**EXERCISE BRIEF:**
Could you repeat the listing exactly, leaving out the pictures?

**DATA EXCERPT:**

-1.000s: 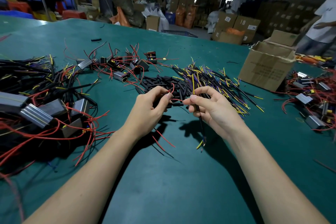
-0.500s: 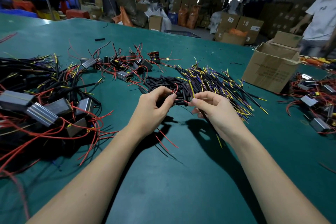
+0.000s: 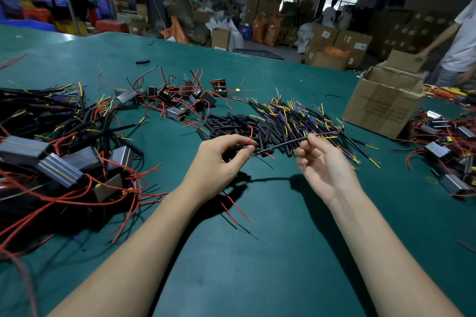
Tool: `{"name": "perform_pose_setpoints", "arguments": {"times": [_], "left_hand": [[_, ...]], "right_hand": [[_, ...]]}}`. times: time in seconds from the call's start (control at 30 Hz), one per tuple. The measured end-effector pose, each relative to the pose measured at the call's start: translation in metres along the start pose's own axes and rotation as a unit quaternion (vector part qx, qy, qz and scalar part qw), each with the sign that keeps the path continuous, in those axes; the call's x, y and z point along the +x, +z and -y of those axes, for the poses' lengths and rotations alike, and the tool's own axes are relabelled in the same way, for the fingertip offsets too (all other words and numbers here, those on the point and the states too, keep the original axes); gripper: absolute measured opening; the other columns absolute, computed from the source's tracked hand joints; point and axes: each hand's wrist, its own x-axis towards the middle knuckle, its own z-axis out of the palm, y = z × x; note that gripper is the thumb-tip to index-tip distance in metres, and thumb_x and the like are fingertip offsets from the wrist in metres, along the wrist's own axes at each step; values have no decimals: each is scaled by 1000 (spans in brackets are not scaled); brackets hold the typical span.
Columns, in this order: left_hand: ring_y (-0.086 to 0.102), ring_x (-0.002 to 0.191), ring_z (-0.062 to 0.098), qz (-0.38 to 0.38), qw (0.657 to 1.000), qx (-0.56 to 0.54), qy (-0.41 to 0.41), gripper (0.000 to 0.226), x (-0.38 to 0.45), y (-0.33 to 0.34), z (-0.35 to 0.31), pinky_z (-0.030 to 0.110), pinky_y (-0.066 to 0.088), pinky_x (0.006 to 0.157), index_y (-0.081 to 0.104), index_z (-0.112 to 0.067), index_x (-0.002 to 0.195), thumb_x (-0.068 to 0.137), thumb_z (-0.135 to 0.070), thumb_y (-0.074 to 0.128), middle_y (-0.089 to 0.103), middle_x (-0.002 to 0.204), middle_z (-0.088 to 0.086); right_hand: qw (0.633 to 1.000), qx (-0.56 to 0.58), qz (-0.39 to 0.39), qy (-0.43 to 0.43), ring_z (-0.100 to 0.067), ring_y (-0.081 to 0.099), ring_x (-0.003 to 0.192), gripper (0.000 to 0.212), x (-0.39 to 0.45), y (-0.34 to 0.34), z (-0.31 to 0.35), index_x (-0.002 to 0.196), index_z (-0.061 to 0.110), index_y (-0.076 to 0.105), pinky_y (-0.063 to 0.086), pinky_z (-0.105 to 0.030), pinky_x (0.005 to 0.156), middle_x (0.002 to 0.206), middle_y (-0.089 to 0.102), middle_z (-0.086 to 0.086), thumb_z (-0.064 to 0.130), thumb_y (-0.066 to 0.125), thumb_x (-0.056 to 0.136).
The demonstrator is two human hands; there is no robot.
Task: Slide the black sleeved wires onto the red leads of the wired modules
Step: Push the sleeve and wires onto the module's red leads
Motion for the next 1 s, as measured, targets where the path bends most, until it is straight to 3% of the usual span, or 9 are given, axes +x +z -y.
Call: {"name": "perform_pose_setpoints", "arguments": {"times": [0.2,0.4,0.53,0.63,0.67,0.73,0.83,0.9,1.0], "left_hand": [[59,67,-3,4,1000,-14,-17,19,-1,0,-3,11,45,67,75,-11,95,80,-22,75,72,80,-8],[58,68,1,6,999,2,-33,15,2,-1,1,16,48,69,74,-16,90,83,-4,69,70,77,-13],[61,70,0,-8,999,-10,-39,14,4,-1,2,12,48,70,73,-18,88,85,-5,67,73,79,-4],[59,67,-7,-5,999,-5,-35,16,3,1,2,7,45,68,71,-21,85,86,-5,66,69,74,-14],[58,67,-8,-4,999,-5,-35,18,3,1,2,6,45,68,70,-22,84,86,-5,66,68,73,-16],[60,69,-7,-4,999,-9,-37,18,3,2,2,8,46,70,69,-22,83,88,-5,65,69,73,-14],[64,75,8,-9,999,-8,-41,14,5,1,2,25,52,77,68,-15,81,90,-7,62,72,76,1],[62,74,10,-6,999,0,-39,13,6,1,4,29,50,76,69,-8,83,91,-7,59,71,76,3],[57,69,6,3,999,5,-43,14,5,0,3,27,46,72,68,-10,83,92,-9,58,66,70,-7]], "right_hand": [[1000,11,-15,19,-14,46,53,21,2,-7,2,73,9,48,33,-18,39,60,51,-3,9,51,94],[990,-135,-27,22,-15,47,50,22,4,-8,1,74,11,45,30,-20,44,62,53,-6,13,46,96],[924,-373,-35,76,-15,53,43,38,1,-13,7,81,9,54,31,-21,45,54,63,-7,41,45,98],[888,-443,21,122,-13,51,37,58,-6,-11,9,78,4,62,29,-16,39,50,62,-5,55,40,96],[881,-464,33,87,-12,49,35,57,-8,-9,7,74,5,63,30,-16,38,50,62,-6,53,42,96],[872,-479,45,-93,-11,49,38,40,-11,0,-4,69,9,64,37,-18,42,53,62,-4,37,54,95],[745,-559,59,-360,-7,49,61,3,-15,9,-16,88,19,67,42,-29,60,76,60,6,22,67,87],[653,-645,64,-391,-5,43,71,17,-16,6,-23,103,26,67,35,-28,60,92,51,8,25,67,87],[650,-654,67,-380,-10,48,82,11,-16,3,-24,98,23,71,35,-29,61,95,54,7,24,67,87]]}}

**ANSWER FOR THE TASK:**
-1.000s: 
-0.500s: 
+0.000s: 
Tool: `{"name": "perform_pose_setpoints", "arguments": {"times": [_], "left_hand": [[_, ...]], "right_hand": [[_, ...]]}}`. times: time in seconds from the call's start (control at 30 Hz), one per tuple. The measured end-effector pose, each relative to the pose measured at the call's start: translation in metres along the start pose's own axes and rotation as a unit quaternion (vector part qx, qy, qz and scalar part qw), each with the sign that keeps the path continuous, in those axes; the call's x, y and z point along the +x, +z and -y of those axes, for the poses' lengths and rotations alike, and the tool's own axes are relabelled in the same way, for the fingertip offsets too (all other words and numbers here, those on the point and the states too, keep the original axes); gripper: absolute measured opening; the other columns absolute, computed from the source's tracked hand joints; point and axes: each hand's wrist, its own x-axis towards the middle knuckle, its own z-axis out of the palm, y = z × x; note that gripper is the thumb-tip to index-tip distance in metres, and thumb_x and the like are fingertip offsets from the wrist in metres, along the wrist's own axes at each step; values have no decimals: each is scaled by 1000 (spans in brackets are not scaled); brackets hold the typical span.
Columns, in this order: left_hand: ring_y (-0.086 to 0.102), ring_x (-0.002 to 0.191), ring_z (-0.062 to 0.098), qz (-0.38 to 0.38), qw (0.657 to 1.000), qx (-0.56 to 0.54), qy (-0.41 to 0.41), gripper (0.000 to 0.226), x (-0.38 to 0.45), y (-0.33 to 0.34), z (-0.35 to 0.31), pinky_z (-0.030 to 0.110), pinky_y (-0.066 to 0.088), pinky_x (0.006 to 0.157), index_y (-0.081 to 0.104), index_z (-0.112 to 0.067), index_x (-0.002 to 0.195), thumb_x (-0.068 to 0.137), thumb_z (-0.135 to 0.070), thumb_y (-0.074 to 0.128), middle_y (-0.089 to 0.103), middle_x (-0.002 to 0.204), middle_z (-0.088 to 0.086); right_hand: qw (0.633 to 1.000), qx (-0.56 to 0.58), qz (-0.39 to 0.39), qy (-0.43 to 0.43), ring_z (-0.100 to 0.067), ring_y (-0.081 to 0.099), ring_x (-0.003 to 0.192), gripper (0.000 to 0.212), x (-0.39 to 0.45), y (-0.34 to 0.34), z (-0.31 to 0.35), index_x (-0.002 to 0.196), index_z (-0.061 to 0.110), index_y (-0.076 to 0.105), pinky_y (-0.063 to 0.086), pinky_z (-0.105 to 0.030), pinky_x (0.005 to 0.156), middle_x (0.002 to 0.206), middle_y (-0.089 to 0.102), middle_z (-0.086 to 0.086), thumb_z (-0.064 to 0.130), thumb_y (-0.066 to 0.125), thumb_x (-0.056 to 0.136).
The demonstrator is two human hands; there is no robot.
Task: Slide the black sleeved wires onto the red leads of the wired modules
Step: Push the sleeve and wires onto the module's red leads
Motion for the next 1 s, as measured, targets where the path bends most, until it is straight to 3% of the usual span, or 9 are given, axes +x +z -y.
Call: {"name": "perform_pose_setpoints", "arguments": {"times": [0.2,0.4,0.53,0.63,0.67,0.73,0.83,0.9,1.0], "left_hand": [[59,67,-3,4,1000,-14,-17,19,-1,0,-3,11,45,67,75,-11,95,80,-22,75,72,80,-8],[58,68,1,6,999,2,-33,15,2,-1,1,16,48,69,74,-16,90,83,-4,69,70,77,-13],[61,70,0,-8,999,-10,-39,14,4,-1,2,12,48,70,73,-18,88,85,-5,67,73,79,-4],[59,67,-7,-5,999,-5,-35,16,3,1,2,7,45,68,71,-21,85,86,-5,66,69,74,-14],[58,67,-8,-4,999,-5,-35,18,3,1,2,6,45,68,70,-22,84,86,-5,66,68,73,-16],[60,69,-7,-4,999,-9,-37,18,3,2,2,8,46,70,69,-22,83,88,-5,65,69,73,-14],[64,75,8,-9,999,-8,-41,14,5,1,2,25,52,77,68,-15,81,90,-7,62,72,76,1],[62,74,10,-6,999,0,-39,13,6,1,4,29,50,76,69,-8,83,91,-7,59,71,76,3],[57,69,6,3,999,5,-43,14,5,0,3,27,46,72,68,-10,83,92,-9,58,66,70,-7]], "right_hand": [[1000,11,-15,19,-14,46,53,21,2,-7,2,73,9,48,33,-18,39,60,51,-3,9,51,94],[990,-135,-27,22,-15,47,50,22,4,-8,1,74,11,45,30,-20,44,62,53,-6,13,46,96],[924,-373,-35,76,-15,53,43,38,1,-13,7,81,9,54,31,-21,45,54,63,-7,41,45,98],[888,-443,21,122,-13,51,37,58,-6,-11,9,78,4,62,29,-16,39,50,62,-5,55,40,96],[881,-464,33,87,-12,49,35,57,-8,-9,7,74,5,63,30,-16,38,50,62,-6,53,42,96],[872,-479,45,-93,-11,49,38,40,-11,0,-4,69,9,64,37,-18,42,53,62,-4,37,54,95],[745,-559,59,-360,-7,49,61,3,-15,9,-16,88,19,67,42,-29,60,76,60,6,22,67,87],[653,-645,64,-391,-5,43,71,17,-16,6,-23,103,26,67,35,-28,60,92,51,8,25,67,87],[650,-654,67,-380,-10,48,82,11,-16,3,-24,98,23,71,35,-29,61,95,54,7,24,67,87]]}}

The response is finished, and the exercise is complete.